┌─ Given information

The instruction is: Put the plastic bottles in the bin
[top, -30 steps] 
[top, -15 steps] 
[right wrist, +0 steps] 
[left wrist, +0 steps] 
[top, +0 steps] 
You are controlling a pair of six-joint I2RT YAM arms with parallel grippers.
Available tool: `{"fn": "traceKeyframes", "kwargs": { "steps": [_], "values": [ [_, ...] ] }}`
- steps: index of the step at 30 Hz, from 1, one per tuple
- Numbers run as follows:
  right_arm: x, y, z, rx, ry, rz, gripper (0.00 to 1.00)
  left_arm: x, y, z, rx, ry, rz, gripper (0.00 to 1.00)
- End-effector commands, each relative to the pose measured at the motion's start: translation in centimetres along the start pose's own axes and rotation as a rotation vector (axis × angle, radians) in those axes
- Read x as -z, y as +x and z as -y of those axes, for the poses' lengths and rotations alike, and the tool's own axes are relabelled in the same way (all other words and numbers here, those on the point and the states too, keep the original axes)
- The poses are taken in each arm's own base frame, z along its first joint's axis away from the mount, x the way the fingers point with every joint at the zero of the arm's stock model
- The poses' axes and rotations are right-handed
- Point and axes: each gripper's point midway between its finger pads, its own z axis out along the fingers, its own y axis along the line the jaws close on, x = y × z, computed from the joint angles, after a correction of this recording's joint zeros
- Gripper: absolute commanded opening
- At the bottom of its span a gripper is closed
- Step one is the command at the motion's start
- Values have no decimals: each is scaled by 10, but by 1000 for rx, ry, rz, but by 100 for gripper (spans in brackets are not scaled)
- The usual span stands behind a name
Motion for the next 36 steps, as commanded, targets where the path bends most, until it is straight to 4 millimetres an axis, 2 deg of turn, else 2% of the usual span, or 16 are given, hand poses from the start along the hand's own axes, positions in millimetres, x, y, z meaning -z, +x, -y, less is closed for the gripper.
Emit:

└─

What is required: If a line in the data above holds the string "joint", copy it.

Response to the exercise:
You are controlling a pair of six-joint I2RT YAM arms with parallel grippers.
- The poses are taken in each arm's own base frame, z along its first joint's axis away from the mount, x the way the fingers point with every joint at the zero of the arm's stock model
- Point and axes: each gripper's point midway between its finger pads, its own z axis out along the fingers, its own y axis along the line the jaws close on, x = y × z, computed from the joint angles, after a correction of this recording's joint zeros

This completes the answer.